Potential downstream solution to an upstream problem.

Carousel anyone?



Pessimism : noun - the tendency to see, anticipate, or emphasize only bad or undesirable outcomes, results, conditions, problem, etc 
Realism : noun - the tendency to view or represent things as they really are

Predicament : noun - an unpleasantly difficult, perplexing, or dangerous situation that may not have a solution.

People who have labeled some of the comments as pessimistic do not fully comprehend the predicament that mankind is in. 


On a related theme, Hariri ’ s Sapiens: A Brief History of Mankind argues that humans basically make fictions that we place on top of the natural world. Whether that is Laws, Ethics, The Corporation, or Money. Some of these can persist as long as the underlying natural world supports us, but it does seem like our fictions are in for a rude awakening.
I have 2 great kids who are smart and questioning, but I can’t share some of my deeper concerns with them yet. As for me I often flip from being optimistic to pessimistic / stoic all the time.

There's a very good reason almost everyone's in denial:  most of us are wired that way.
And I'd be very surprised if most PP followers are not INTJs too.

Maybe it would be better if we were suspended in a larval state, given minimal nutrients for survival and lived out our lives in a simulation, like the movie the Matrix. Or perhaps we could dream about shopping for non-essentials rather than putting the planet through a Pacific gyr to satisfy our weird fads and neurotic obsessions. Consumers should be shipwrecked on floating islands composed of styrofoam, empty Pez containers, croc shoes and plastic water bottles. Bleccchhh!  Just for a day.  It might help. The future is going to be spartan – either imposed on or embraced by the masses.  


Did you really just equate China's one child policy to the industrial genocide of WW2? I'm giving you the benefit of the doubt and believing that's not what you intended,lots of people wouldn't.
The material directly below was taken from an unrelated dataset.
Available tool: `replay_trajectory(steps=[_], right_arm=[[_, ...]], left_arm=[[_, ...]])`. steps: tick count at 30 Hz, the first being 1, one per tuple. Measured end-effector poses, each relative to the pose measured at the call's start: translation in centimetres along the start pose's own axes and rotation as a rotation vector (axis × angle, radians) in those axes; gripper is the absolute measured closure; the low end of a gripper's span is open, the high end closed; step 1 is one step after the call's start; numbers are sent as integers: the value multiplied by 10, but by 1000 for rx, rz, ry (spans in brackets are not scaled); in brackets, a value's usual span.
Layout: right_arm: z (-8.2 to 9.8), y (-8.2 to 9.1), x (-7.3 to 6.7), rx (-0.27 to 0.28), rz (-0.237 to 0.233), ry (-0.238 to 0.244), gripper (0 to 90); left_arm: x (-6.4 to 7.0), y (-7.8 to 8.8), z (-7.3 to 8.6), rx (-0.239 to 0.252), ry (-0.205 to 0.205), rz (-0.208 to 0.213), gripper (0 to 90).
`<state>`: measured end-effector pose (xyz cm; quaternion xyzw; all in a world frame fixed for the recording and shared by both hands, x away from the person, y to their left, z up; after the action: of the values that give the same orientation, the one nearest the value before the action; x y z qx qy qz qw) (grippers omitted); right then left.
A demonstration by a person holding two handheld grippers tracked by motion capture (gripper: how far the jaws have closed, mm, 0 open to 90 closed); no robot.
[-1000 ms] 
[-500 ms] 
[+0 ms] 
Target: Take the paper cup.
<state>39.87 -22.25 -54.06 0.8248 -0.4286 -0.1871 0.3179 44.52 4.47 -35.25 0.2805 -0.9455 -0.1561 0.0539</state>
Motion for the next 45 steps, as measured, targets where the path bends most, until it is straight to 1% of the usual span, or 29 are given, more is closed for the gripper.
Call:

I'd be a bit more careful with your linguistic analogies next time…

I'd say that China's policy was the most responsible piece of statecraft there has ever been! How man extra consuming and despoiling and polluting humans did this policy prevent? 100 million, half a billion? However many it was, I thank their foresight everyday. How many tons of carbon unburned? How many tons of fertilizer unused? How many tons of fish saved and uneaten? How much pollution avoided? How many species still extant?


It's never going to happen, but I would go along with the other poster who suggested that all subsidies to have children be cut today and penalties be introduced( perhaps through the tax system). A coercive 1 or 2 child policy, with the option to have more if you can win them in a lottery( as some people won't have any…and perhaps be compensated for that). If this sound authoritarian, that's because it is! Time to get ahead of the predicament…

From the man himself;

Guardians of Gaia? Sign me up!


Imposed limits on population, of you want to go there, would be a wonderful opportunity to cull the herd of anti-socials, too.  Witless hedonists who drink, become wife beating drug addicts, could be easily persuaded to have vasectomies. Those not already killed in the closed loop of murder by Big Mac and Big Pharma would be offered a life supply of liquor, in exchange for a vasectomy and given 5 minutes to make up their mind, with no turning back. As impulse control is comorbid with personality disorders, most would choose the vasectomy. Everybody's happy. No coercion involved.  No muss, no fuss.